Hello,
I am building out some sns topic subscriptions for three lambda functions. At first, one of these lambda functions had a filter_policy
, so I made a conditional. Now, two of these lambda functions need to have a different filter_policy
. I am just unable to figure out how to make the logic happen in Terraform.
Here’s the example of my resource with one differing filter policy:
resource "aws_sns_topic_subscription" "subscription" {
for_each = toset(local.functions)
topic_arn = aws_sns_topic.topic.arn
protocol = "lambda"
endpoint = aws_lambda_function.function[each.value].arn
endpoint_auto_confirms = true
filter_policy = each.value == "${var.name}-events-s3-put" ? jsonencode({
"event" : ["view_sync_status"]
"status" : ["SUCCESS"]
}) : null
I need to somehow add this:
filter_policy = each.value == "${var.name}-errors-teams-hook" ? jsonencode({
"status" = ["FAILURE"]
}) : null
Hi @wblakecannon,
From what you’ve described here, my first instinct would be to change the for_each
expression to be a map of objects where the different filter_policy
appears as part of the definition of each element, like this:
locals {
functions = tomap({
name-events-s3-put = {
filter_policy = jsonencode({
event = ["view_sync_status"]
status = ["SUCCESS"]
})
}
name-errors-teams-hook = {
filter_policy = jsonencode({
status = ["FAILURE"]
})
}
name-other-example = {
# You can set filter_policy to null
# for the functions that don't need
# it at all.
filter_policy = null
}
})
}
resource "aws_sns_topic_subscription" "subscription" {
for_each = local.functions
topic_arn = aws_sns_topic.topic.arn
protocol = "lambda"
endpoint = aws_lambda_function.function[each.key].arn
endpoint_auto_confirms = true
filter_policy = each.value.filter_policy
}
This example systematically declares all of the subscriptions in the same way based only on differences in the for_each
map, and so all of the information about the differences between the functions lives all together in the local.functions
value.
However, if it’s important for your situation that the filter policies be separate from the set of function names then you can get a similar effect by making a lookup table of filter policies to refer to:
locals {
# (your existing definition of "functions" here first)

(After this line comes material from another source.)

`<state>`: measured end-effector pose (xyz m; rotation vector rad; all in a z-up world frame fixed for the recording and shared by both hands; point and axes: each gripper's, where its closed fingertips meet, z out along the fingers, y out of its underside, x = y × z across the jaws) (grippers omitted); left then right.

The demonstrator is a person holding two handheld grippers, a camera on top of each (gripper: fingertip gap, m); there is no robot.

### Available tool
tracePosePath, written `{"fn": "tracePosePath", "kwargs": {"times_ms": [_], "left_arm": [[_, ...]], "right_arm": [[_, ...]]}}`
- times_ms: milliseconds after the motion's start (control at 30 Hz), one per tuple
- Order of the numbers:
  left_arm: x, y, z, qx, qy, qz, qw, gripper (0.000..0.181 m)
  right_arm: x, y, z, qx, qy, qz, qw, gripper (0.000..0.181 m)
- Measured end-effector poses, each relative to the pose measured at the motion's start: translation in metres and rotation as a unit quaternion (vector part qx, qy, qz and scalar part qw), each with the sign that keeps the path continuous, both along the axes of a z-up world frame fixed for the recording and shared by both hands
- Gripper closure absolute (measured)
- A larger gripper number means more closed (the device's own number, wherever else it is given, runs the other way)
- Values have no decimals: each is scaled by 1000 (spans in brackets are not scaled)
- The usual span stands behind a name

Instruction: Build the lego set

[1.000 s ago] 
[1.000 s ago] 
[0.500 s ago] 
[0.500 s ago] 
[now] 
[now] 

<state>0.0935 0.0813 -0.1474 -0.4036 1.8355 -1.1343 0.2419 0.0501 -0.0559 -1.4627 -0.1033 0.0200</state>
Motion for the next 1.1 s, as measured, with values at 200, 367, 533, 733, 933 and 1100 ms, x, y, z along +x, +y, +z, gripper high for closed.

function_filter_policies = {
name-events-s3-put = jsonencode({
event = ["view_sync_status"]
status = ["SUCCESS"]
})
name-errors-teams-hook = jsonencode({
status = ["FAILURE"]
})
}
}
resource "aws_sns_topic_subscription" "subscription" {
# Since we're going to be looking up the
# filter policies by key anyway, might as
# well use "chaining" here to say that we're
# creating one topic subscription per declared
# function.
for_each = aws_lambda_function.function
topic_arn = aws_sns_topic.topic.arn
protocol = "lambda"
endpoint = each.value.arn # refers to the current aws_lambda_function.function element
endpoint_auto_confirms = true
filter_policy = local.function_filter_policies[each.key]
}
In this second example I used for_each
chaining to more concisely describe the relationship between aws_sns_topic_subscription.subscription
elements and aws_lambda_function.function
elements, which we can do here because aws_lambda_function.function
contains the same set of keys as local.functions
and also includes the function object attributes, so we can write each.key.arn
instead of the longer reference in the previous example.